◆ Problem to solve:
Will you quote all of the entries, word for word?

◆ Exercise input:
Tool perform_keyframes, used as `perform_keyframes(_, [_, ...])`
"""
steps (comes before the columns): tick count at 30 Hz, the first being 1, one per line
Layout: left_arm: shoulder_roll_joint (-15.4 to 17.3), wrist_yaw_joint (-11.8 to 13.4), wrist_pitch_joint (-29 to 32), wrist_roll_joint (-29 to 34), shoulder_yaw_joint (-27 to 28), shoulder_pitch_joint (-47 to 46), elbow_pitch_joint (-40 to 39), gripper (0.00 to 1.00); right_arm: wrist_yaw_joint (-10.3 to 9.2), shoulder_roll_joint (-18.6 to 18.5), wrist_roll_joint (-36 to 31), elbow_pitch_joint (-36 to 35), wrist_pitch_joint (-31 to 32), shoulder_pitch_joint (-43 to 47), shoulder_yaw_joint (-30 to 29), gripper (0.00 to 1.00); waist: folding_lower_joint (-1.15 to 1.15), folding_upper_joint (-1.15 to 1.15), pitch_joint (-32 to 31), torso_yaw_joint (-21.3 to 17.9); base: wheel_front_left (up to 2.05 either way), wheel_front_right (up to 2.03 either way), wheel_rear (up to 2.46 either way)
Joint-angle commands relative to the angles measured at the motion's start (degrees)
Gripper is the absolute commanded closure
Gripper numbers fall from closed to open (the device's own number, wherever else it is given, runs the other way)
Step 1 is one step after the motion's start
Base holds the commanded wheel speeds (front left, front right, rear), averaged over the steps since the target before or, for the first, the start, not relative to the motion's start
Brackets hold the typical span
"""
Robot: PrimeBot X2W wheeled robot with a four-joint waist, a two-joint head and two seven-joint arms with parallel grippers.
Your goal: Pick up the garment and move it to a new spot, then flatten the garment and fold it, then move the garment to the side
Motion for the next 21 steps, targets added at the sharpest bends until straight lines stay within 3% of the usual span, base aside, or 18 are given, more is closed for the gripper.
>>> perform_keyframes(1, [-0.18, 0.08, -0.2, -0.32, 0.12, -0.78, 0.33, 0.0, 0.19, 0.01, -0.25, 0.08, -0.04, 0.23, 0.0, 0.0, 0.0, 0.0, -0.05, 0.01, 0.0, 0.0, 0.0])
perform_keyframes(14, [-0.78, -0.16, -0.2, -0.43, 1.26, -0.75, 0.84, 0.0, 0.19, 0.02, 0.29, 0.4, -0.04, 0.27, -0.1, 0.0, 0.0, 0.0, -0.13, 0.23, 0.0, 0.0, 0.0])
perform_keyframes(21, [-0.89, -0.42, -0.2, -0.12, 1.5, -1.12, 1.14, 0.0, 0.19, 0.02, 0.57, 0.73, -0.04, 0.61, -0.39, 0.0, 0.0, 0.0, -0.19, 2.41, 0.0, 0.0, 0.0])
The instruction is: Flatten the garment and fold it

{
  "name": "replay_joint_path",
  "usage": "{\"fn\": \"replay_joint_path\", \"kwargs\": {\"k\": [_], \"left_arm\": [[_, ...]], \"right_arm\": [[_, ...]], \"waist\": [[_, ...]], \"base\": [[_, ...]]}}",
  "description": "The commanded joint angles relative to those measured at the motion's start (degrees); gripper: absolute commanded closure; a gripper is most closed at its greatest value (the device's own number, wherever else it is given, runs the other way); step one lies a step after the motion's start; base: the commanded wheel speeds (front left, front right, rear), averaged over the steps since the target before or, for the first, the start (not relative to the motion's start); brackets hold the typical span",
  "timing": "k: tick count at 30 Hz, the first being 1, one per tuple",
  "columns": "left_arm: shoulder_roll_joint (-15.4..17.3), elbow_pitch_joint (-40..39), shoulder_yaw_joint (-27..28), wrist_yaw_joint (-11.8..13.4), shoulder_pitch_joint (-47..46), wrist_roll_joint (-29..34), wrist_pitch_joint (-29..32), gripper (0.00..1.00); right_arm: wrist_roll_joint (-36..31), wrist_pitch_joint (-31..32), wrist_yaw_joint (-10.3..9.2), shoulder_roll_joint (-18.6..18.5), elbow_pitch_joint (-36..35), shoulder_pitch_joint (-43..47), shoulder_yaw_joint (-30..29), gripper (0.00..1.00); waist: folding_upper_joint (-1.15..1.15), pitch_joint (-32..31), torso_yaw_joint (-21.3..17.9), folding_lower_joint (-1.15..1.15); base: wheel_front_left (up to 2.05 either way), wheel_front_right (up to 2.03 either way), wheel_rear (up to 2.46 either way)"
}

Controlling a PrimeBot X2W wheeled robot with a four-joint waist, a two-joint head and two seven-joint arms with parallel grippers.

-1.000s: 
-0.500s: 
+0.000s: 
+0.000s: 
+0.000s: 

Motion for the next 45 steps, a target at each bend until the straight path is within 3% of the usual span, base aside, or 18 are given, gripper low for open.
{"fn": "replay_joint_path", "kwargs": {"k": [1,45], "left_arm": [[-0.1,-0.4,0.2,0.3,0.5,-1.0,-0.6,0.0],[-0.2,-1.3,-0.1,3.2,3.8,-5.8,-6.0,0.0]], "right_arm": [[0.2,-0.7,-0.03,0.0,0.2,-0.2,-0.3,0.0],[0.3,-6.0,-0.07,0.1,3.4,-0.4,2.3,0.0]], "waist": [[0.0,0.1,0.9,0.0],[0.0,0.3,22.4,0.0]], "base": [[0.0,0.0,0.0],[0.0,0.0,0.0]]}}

◆ Exercise result:
Tool perform_keyframes, used as `perform_keyframes(_, [_, ...])`
"""
steps (comes before the columns): tick count at 30 Hz, the first being 1, one per line
Layout: left_arm: shoulder_roll_joint (-15.4 to 17.3), wrist_yaw_joint (-11.8 to 13.4), wrist_pitch_joint (-29 to 32), wrist_roll_joint (-29 to 34), shoulder_yaw_joint (-27 to 28), shoulder_pitch_joint (-47 to 46), elbow_pitch_joint (-40 to 39), gripper (0.00 to 1.00); right_arm: wrist_yaw_joint (-10.3 to 9.2), shoulder_roll_joint (-18.6 to 18.5), wrist_roll_joint (-36 to 31), elbow_pitch_joint (-36 to 35), wrist_pitch_joint (-31 to 32), shoulder_pitch_joint (-43 to 47), shoulder_yaw_joint (-30 to 29), gripper (0.00 to 1.00); waist: folding_lower_joint (-1.15 to 1.15), folding_upper_joint (-1.15 to 1.15), pitch_joint (-32 to 31), torso_yaw_joint (-21.3 to 17.9); base: wheel_front_left (up to 2.05 either way), wheel_front_right (up to 2.03 either way), wheel_rear (up to 2.46 either way)
Joint-angle commands relative to the angles measured at the motion's start (degrees)
Gripper is the absolute commanded closure
Gripper numbers fall from closed to open (the device's own number, wherever else it is given, runs the other way)
Step 1 is one step after the motion's start
Base holds the commanded wheel speeds (front left, front right, rear), averaged over the steps since the target before or, for the first, the start, not relative to the motion's start
Brackets hold the typical span
"""
Robot: PrimeBot X2W wheeled robot with a four-joint waist, a two-joint head and two seven-joint arms with parallel grippers.
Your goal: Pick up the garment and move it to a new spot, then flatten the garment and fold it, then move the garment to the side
Motion for the next 21 steps, targets added at the sharpest bends until straight lines stay within 3% of the usual span, base aside, or 18 are given, more is closed for the gripper.
>>> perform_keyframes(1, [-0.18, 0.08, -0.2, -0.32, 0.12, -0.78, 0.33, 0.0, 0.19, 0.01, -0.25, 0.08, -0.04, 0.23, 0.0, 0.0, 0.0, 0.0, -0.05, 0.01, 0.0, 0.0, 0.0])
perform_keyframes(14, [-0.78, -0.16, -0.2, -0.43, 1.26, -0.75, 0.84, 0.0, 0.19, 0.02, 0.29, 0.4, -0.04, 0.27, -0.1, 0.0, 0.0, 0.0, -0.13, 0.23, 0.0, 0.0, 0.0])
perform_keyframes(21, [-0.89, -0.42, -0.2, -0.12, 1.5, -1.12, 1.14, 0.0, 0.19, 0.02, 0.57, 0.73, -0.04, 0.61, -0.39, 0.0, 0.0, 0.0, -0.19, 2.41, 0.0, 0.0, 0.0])
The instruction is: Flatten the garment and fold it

{
  "name": "replay_joint_path",
  "usage": "{\"fn\": \"replay_joint_path\", \"kwargs\": {\"k\": [_], \"left_arm\": [[_, ...]], \"right_arm\": [[_, ...]], \"waist\": [[_, ...]], \"base\": [[_, ...]]}}",
  "description": "The commanded joint angles relative to those measured at the motion's start (degrees); gripper: absolute commanded closure; a gripper is most closed at its greatest value (the device's own number, wherever else it is given, runs the other way); step one lies a step after the motion's start; base: the commanded wheel speeds (front left, front right, rear), averaged over the steps since the target before or, for the first, the start (not relative to the motion's start); brackets hold the typical span",
  "timing": "k: tick count at 30 Hz, the first being 1, one per tuple",
  "columns": "left_arm: shoulder_roll_joint (-15.4..17.3), elbow_pitch_joint (-40..39), shoulder_yaw_joint (-27..28), wrist_yaw_joint (-11.8..13.4), shoulder_pitch_joint (-47..46), wrist_roll_joint (-29..34), wrist_pitch_joint (-29..32), gripper (0.00..1.00); right_arm: wrist_roll_joint (-36..31), wrist_pitch_joint (-31..32), wrist_yaw_joint (-10.3..9.2), shoulder_roll_joint (-18.6..18.5), elbow_pitch_joint (-36..35), shoulder_pitch_joint (-43..47), shoulder_yaw_joint (-30..29), gripper (0.00..1.00); waist: folding_upper_joint (-1.15..1.15), pitch_joint (-32..31), torso_yaw_joint (-21.3..17.9), folding_lower_joint (-1.15..1.15); base: wheel_front_left (up to 2.05 either way), wheel_front_right (up to 2.03 either way), wheel_rear (up to 2.46 either way)"
}

Controlling a PrimeBot X2W wheeled robot with a four-joint waist, a two-joint head and two seven-joint arms with parallel grippers.

-1.000s: 
-0.500s: 
+0.000s: 
+0.000s: 
+0.000s: 

Motion for the next 45 steps, a target at each bend until the straight path is within 3% of the usual span, base aside, or 18 are given, gripper low for open.
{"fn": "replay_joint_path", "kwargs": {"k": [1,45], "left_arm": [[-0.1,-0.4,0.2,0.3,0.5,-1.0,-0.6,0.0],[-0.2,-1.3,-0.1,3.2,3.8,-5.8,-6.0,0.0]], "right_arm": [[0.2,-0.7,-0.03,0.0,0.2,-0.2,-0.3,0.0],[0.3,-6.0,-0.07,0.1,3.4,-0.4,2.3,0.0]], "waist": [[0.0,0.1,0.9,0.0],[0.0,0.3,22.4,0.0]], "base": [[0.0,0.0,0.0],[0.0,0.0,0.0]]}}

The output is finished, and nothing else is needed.